Understanding gene expression networks is one of the key aims of
microarray exper- iments however many commonly used data analysis
techniques work on the assumption of independence among all
genes. Specifically, it can be difficult to get a complete picture using
correlation-based tools such as Expression Angler
(http://www.bar.utoronto.ca/), which uses a gene as input to return a
list of genes with correlation coeiffcients above a user-defined
threshold. Results from a gene used as input can in turn be used as
input and there is no rigourous procedure for choosing the
threshold. This means that this type of analysis can be subjective, and
a more objective treatment is needed.
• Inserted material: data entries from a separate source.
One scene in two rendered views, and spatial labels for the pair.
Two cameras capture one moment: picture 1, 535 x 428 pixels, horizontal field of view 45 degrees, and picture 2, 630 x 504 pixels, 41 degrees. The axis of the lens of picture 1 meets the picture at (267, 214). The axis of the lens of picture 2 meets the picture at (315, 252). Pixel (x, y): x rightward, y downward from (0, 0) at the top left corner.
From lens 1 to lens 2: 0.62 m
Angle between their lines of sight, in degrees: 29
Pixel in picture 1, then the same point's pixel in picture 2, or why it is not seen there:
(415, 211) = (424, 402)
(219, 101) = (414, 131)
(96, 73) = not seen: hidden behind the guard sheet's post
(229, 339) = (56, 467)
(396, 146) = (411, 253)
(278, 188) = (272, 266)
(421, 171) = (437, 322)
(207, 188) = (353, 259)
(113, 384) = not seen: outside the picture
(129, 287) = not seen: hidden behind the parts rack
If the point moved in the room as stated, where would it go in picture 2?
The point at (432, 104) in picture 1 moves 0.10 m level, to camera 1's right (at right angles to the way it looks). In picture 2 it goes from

Random Matrix Theory (RMT) was
developed throughout the 1950s and 1960s to study and explain the
spectra of complex nuclei, and has since been used to explain other
complex systems as varied as disordered mesoscopic systems, financial
systems and traffic networks. In the context of microarray data, there
is promise that RMT will be able to unravel the genes that are dependent
on each other and the genes that are effectively independent of each
other under certain experimental conditions by examining the properties
of the eigenvalues of a gene-gene correlation matrix. This talk will
commence with a brief introduction to some important RMT results,
followed by a summary of possible output of RMT as applied to microarray
data.

Selected references:
Luo et al. (2006), Application of random matrix theory to microarray
data for discovering functional gene modules, Phys. Rev. E 73 

Luo et al. (2007), Constructing gene co-expression networks and
predicting functions of unknown genes by random matrix theory, BMC
Bioinformatics 8